Che i migranti fossero un ‘affaire’ da centinaia di milioni di euro per chi se ne occupa, è cosa risaputa da tempo. Bando a questioni umanitarie, di dovere, c’è un fiume di denaro che scorre impetuoso sulla gestione della loro accoglienza. Quello che, nonostante tempi che non assolvono nessuno, stupisce ancora un po’ è che dietro l’inchiesta della DDA di Catanzaro, indagini affidati ai Ros dei Carabinieri, ci sia un prete considerato ‘Antimafia’.
Antimafia sino a quando don Edoardo Scordio, parroco della Chiesa dell’Annunziata di Isola Capo Rizzuto, è stato arrestato, accusato di avere gestito a proprio uso e consumo il flusso di denaro destinato all’accoglienza, in pratica di farsi pagare l’assistenza spirituale ai migranti. L’arresto è scattato nell’ambito di una operazione che ha scardinato un sistema in mano alla ‘Ndragheta, in particolare al clan Arena di Isola Capo Rizzuto. Le accuse a carico dei 68 indagati, a vario titolo, sono: associazione mafiosa, estorsione, porto e detenzione illegali di armi, malversazione ai danni dello Stato, truffa aggravata, frode in pubbliche forniture.
Secondo i Ros, “il Cara di Sant’Anna e la Misericordia di Isola Capo Rizzuto erano il bancomat della mafia”. Con don Scordio è stato arrestato anche Leonardo Sacco, gestore del centro Cara, uno dei più grandi d’Europa, con una disponibilità di 1216 posti.
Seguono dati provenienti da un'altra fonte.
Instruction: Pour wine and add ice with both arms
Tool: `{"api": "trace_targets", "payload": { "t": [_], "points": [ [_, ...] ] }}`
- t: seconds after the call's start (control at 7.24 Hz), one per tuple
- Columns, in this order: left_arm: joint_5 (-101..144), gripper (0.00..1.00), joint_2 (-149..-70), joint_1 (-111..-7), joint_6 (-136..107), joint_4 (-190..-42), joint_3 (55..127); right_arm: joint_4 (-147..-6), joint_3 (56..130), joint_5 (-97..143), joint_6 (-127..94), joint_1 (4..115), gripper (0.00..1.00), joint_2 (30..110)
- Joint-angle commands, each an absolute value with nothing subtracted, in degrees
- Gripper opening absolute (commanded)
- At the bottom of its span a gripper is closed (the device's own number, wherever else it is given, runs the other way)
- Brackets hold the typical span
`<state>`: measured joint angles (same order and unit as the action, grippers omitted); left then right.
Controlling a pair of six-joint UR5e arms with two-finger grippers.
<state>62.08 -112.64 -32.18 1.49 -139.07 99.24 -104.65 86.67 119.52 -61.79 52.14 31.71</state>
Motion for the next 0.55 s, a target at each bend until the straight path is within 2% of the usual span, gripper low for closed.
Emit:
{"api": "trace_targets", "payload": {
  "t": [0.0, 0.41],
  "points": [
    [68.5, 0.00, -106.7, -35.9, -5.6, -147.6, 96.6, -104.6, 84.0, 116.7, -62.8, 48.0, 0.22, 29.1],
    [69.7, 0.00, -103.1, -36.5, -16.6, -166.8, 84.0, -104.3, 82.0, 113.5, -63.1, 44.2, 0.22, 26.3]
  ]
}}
Ma chi è don Edoardo Scordio?
Molto amato dalla sua comunità, negli anni ’80 il parroco divenne noto per la sua lotta alla ‘ndragheta’. Famose le sue omelie in piazza contro il crimine organizzato. Non c’era funerale di vittime di agguati mafiosi nel quale, alto, non si levasse il suo sdegno contro chi aveva perpetrato quel vile attacco alla vita umana. Poi, posero un ordigno sotto la sua vettura e, probabilmente, fu la fine della sua battaglia al crimine organizzato.
Chi è, per l’accusa, don Edoardo Scordio?
Un ‘mammasantissima’, affiliato al clan Arena, che aveva allungato le mani sul Cara di Isola capo Rizzuto. Su oltre duemila pagine dell’ordinanza della “operazione Jonny’, sugli affari del clan Arena con la Misericordia dell’Isola di Capo Rizzuto emerge la figura di Don Edoardo Scordio. Insomma, per gli inquirenti, quel battagliero parroco di paese che durante le processioni badava bene che non sfilassero personaggi in odor di mafia, lui con la mafia era un tutt’uno, capace di gestire un ingente flusso di denaro – quasi 32 milioni di euro sui 100 stanziati da parte del ministero dell’Interno dal 2006 – per un centro di accoglienza per richiedenti asilo che fruttava parecchio. Per l’accusa, inoltre, don Scordio riciclava il proprio denaro in Svizzera, dove vive suo fratello.
Così parlò Leonardo Sacco
Non ‘Santo’ ma vicino alla santità, anche Leonardo Sacco, governatore della ‘Misericordia’: “Abbiamo i nostri limiti e i nostri difetti e commettiamo i nostri errori. Non siamo immacolati, puri e santi, però cerchiamo almeno di portare avanti quello che ci viene affidato e di utilizzare i soldi che lo Stato mette a disposizione per la gestione di questi centri nel modo più corretto possibile in un territorio difficile”. Sacco così parlava audito dalla Commissione parlamentare di inchiesta sul sistema di accoglienza e di identificazione nel luglio 2015.
Tutti gli interessi della ‘Misericordia’
Non solo di accoglienza migranti si occupa l’associazione finita nel mirino della magistratura. Oltre alla gestione del Cara di Sant’Anna, dei centri di Lampedusa e dei centri Sprar Oasi del Mediterraneo e Oasi dello Ionio, l’associazione si è ramificata in vari settori: scuole, turismo, centri anziani e disabili, più una partecipazione all’aeroporto di Crotone. Un impero da quasi 20 milioni di euro, sul quale adesso sono accesi i riflettori della DDA di Catanzaro, con al centro un parroco antimafia.